Nie będę Francuzem (choćbym nie wiem jak się starał)
Książka o złożonym tytule i intrygującym podtytule - "Uroki życia w Bretanii".
Autor, Mark Greenside, to amerykanin z krwi i kości, na co dzień mieszkający w Kalifornii. W któreś wakacje, wbrew sobie, wyjeżdża ze swoją dziewczyną do Francji. Wynajmują dom, który żeby w nim zamieszkać muszą doprowadzić do porządku, przez kilka dni szorując go i odkażając. Te szalone wakacje zmieniają życie pisarza. Krótko przed wyjazdem do swego rodzinnego kraju, pod wpływem impulsu i zaprzyjaźnionej sąsiadki - Francuzki, kupuje dom "w zabytkowej miejscowości z charakterem".

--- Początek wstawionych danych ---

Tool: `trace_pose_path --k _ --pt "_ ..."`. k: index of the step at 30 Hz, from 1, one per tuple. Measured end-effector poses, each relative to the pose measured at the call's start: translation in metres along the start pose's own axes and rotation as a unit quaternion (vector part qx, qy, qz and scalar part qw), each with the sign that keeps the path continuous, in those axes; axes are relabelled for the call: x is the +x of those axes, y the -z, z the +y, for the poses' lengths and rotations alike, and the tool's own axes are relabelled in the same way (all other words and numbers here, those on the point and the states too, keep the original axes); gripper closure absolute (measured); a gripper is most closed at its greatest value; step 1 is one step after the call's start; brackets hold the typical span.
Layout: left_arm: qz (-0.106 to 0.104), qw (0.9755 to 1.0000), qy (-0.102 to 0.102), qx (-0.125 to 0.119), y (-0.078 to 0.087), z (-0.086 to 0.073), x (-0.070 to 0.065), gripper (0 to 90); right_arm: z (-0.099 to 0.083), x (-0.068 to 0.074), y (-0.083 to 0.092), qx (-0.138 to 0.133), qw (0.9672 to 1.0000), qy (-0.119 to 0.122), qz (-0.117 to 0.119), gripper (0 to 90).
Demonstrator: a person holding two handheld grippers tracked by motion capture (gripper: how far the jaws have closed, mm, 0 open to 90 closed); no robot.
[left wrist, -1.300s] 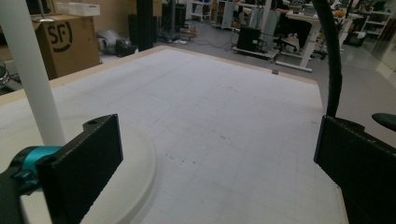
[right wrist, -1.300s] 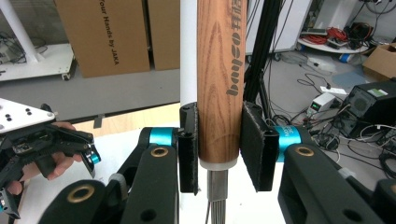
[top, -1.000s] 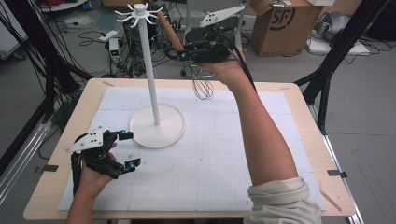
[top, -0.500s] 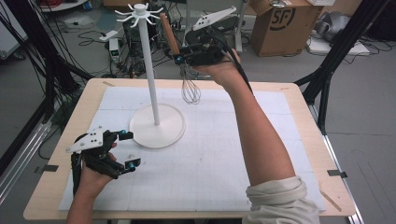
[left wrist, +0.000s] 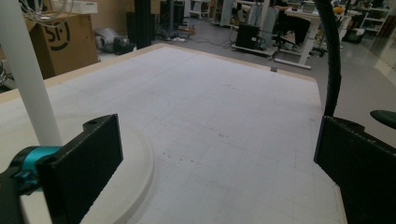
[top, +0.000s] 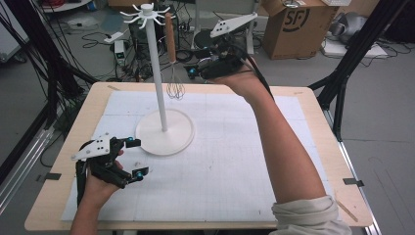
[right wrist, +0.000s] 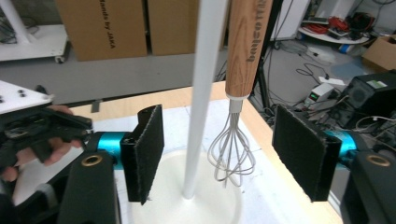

Od tej pory jego życie kręci się wokół dwóch światów, umiejscowionych w jakże odmiennych kulturach. Mark nie zna języka francuskiego, co gorsze nie zna tradycji i zwyczajów panujących w Bretanii. A to zwyczaje bardzo odmienne od amerykańskich. Francuskie "c`est normal" będzie od tej pory prześladować autora, zdanie, które z czasem znienawidzi. Amerykańska punktualność, nonszalancja czy też praktyczność przeciwstawia się w tym rozdwojeniu francuskiej obojętności wobec czasu, elegancji czy czystości. Bretania zaskakuje gościnnością na każdym kroku: "Od pietnastu lat mieszkam w Oakland Hills i nie znam żadnego z sąsiadów. Jestem we Francji od niespełna miesiąca i znam dwie rodziny, z których jedna nie mówi po angielsku, i prowadzę bardziej ożywione życie niż w Stanach. Przez całe życie gardziłem bliskością, wspólnotą, okazywaniem uczuć, komitywą, wścibstwem, zależnością (...) a tu, w Bretanii, w miasteczku zamieszkanym przez pięćset osób, czuję, ze właśnie tego pragnę: przytulności, poczucia więzi, sąsiedzkości, swojskości, świadomości, że jest miejscem, gdzie ludzie cię znają, niezależnie od tego kim i skąd jesteś" (s.49-50)
Książka nie jest opisem miejsc wartych zwiedzania, chociaż zawiera ilustracje przedstawiające malownicze krajobrazy tego regionu Francji. Jest opisem sytuacji i zdarzeń, niejednokrotnie komicznych, wynikających ze zderzenia dwóch jakże przeciwstawnych kultur oraz braku znajomości języka. Najdosadniej opisał to autor przedstawiając pomysł na zorganizowanie w Bretanii swoich 50-tych urodzin z amerykańskimi i francuskimi gośćmi.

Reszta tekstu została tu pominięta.